The announcement that Penn’s cost of attendance will increase by 3.8 percent has members of Penn’s community and admissions experts divided on the implications of the recent price hike.

Many say that while increasing cost of attendance and tuition is standard practice and likely will not have immediate repercussions, the constant increase in price could result in long term consequences.

On March 2, Penn's Board of Trustees voted to increase undergraduate tuition by 3.8 percent for the upcoming academic year. The total cost of attendance now will exceed $70,000 for the first time, increasing to $71,200 for the 2018-2019 academic year from the $68,600 for the 2017-2018 academic year.

Included in the cost of attendance, tuition will increase from $47,416 to $49,220, room and board from $15,066 to $15,616, and fees from $6,118 to $6,364.

The budget for financial aid will also increase by 5.25 percent, with Penn allocating a total of $237 million for financial aid purposes in the upcoming school year. 

Credit: Lucy Ferry

College junior and secretary of Penn First Lyndsi Burcham said she does not expect the increase to have any impact on the first-generation low-income community at Penn right now. According to Burcham, since Penn’s financial aid is need-based, most FGLI students will be expected to pay the same amount next year as they do now.

Despite not directly affecting the college price-tag for FGLI students, the tuition increase could have long-term impacts on the FGLI community.

“It’s not really going to hurt current or continuing Penn students but that raising number is probably going to prevent FGLI high school students from applying to Penn or schools like it.”

Brian Taylor, director of the college counseling practice Ivy Coach, said that the yearly tuition increases are standard practice and normal procedures for any business.

Noting that the cost of attending Penn has increased by similar rates for the past several years, Taylor said that it is unlikely that next year’s increase will significantly affect students.

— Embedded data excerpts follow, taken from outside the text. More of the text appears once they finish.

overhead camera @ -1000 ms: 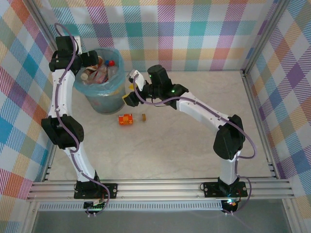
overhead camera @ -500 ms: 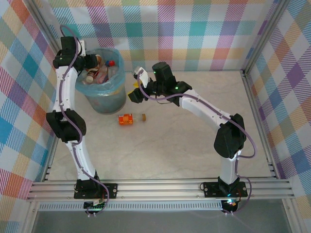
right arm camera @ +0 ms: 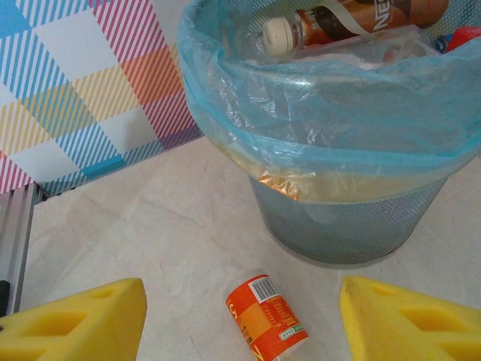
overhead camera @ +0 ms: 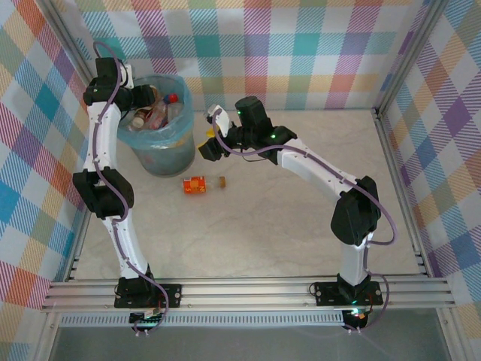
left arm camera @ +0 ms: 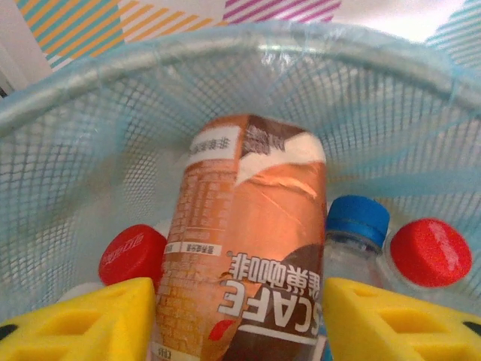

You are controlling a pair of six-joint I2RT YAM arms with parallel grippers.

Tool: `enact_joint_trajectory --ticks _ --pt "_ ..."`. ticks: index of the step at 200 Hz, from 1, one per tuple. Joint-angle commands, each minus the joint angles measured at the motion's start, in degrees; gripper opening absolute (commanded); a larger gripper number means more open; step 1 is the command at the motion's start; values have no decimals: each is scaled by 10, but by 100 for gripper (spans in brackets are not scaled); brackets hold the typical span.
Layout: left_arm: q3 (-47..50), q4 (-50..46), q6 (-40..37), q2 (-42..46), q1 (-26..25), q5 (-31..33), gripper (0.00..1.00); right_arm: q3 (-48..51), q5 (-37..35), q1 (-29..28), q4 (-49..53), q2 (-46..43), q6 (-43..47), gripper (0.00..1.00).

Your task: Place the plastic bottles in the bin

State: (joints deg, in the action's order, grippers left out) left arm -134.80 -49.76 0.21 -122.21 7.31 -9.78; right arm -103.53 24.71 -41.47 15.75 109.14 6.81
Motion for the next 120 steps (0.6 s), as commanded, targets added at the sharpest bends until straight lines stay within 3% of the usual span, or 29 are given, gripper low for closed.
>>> enact_joint_trajectory --ticks 1,50,120 --pt "-26 -16 15 33 2 -10 72 -1 15 0 6 -29 -7 69" --pt "32 7 1 153 -12 19 76 15 16 0 27 -53 20 70" --pt "457 242 -51 503 -74 -41 80 48 34 0 45 -84 51 71"
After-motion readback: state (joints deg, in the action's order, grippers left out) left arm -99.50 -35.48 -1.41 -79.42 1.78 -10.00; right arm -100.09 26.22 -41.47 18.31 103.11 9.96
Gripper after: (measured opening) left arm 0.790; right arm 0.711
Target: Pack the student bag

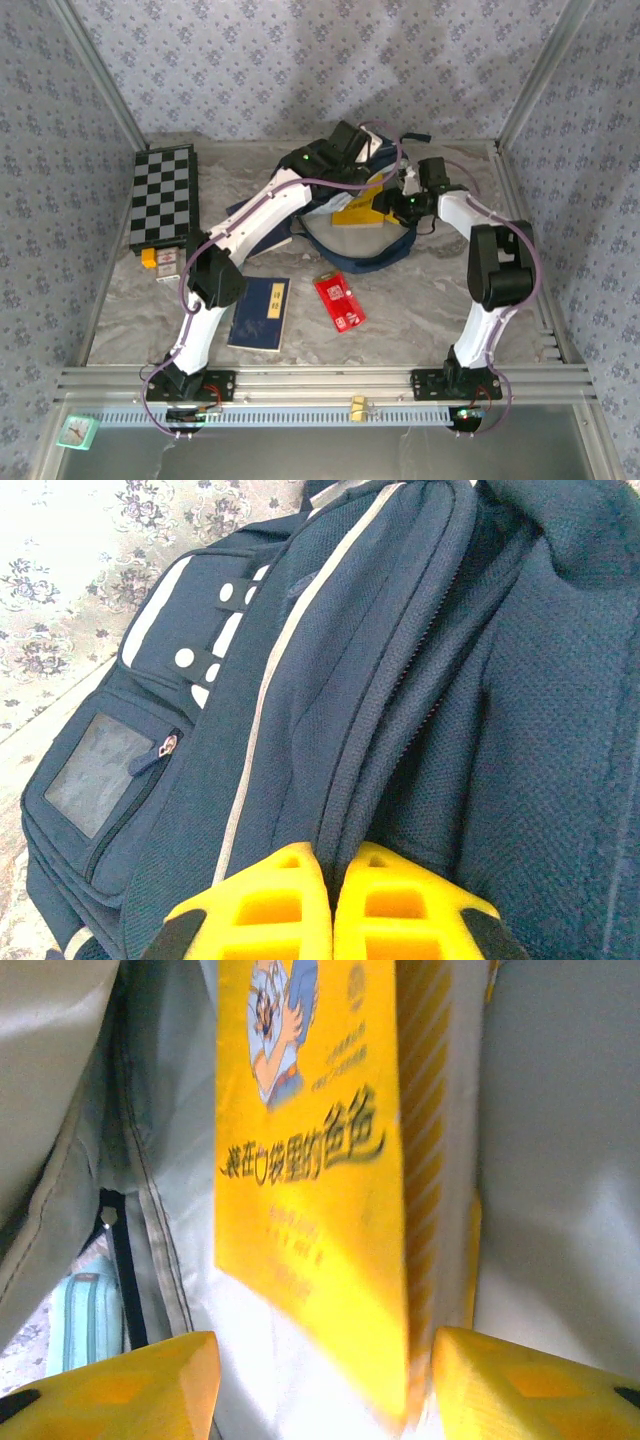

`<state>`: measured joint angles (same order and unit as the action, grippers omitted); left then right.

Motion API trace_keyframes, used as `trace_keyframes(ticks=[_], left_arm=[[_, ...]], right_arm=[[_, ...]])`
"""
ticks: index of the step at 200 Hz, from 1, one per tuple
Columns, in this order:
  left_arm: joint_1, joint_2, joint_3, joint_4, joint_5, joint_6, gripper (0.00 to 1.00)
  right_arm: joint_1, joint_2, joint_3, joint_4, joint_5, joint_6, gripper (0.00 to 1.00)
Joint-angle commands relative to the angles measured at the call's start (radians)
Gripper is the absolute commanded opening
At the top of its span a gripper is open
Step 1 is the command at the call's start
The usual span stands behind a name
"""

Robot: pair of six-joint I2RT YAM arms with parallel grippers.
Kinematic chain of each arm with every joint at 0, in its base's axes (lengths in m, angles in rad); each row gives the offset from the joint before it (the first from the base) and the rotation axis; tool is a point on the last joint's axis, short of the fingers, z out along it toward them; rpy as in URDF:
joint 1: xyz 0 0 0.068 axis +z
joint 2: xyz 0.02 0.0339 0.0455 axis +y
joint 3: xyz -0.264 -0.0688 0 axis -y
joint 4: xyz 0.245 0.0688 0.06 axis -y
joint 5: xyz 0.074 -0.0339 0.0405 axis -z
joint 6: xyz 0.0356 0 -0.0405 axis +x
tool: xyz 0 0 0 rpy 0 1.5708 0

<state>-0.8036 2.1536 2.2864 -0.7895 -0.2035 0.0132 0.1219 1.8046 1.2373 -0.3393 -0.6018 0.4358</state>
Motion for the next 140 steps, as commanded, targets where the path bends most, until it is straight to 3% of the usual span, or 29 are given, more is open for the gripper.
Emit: trace_keyframes(ticks=[1, 20, 52, 81, 140], left_arm=[[-0.003, -0.079, 0.013, 0.070, -0.039, -0.009, 0.00], [-0.002, -0.080, -0.001, 0.081, -0.036, -0.010, 0.00], [-0.002, -0.076, -0.011, 0.091, -0.028, -0.016, 0.00], [-0.003, -0.074, -0.015, 0.096, -0.037, -0.018, 0.00], [-0.003, -0.081, -0.024, 0.091, -0.074, 0.005, 0.00]], right_arm=[[-0.001, -0.134, -0.072, -0.075, 0.085, 0.013, 0.60], [0.014, -0.187, -0.132, -0.078, 0.102, 0.052, 0.56], [0.074, -0.189, -0.219, -0.002, 0.167, 0.205, 0.27], [0.127, -0.084, -0.204, 0.122, 0.173, 0.254, 0.10], [0.061, 0.026, -0.090, 0.149, 0.329, 0.201, 0.02]])
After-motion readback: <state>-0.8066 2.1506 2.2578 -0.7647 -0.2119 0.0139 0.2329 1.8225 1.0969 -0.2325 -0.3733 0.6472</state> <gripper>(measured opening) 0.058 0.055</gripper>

“The University of Pennsylvania, just like every other highly-selective college, is a business,” Taylor said. “When inflation is 2.8 percent, and there’s a tuition hike of 3.8 percent, that’s just not that consequential.”

Laurie Kopp Weingarten, Co-Founder and director of One-Stop College Counseling, agreed that Penn’s planned tuition increase is standard practice in the Ivy League, but still expressed worry over the continued rate of tuition hikes.

“It looks like in the next five years it’s going to be over almost $86,000 based on the traditional trajectories of these increases and then in ten years its going to be over 100,000 - that is really scary,” Weingarten said.

Weingarten also said that the yearly increase of tuition by 3 to 4 percent ultimately harms applicants from one set of society-economic backgrounds. According to Weingarten, upper-middle class students who, although eligible for little financial aid, come from families who aren’t capable of paying for full tuition, suffer the most from these changes.

“The 'super rich' groan about but can afford it - it’s the upper-middle class that really gets squeezed with this stuff,” Weingarten said. “The ones who really don’t think they can afford it but, according to Penn’s formula, they can afford it so they have to eat the entire tuition increase.”

Weingarten added that she wants to see tuition increases that simply match the inflation rates.

“This is real money to real people. It’s not theoretical. I think the fair thing would be to go up at the cost of inflation,” Weingarten said.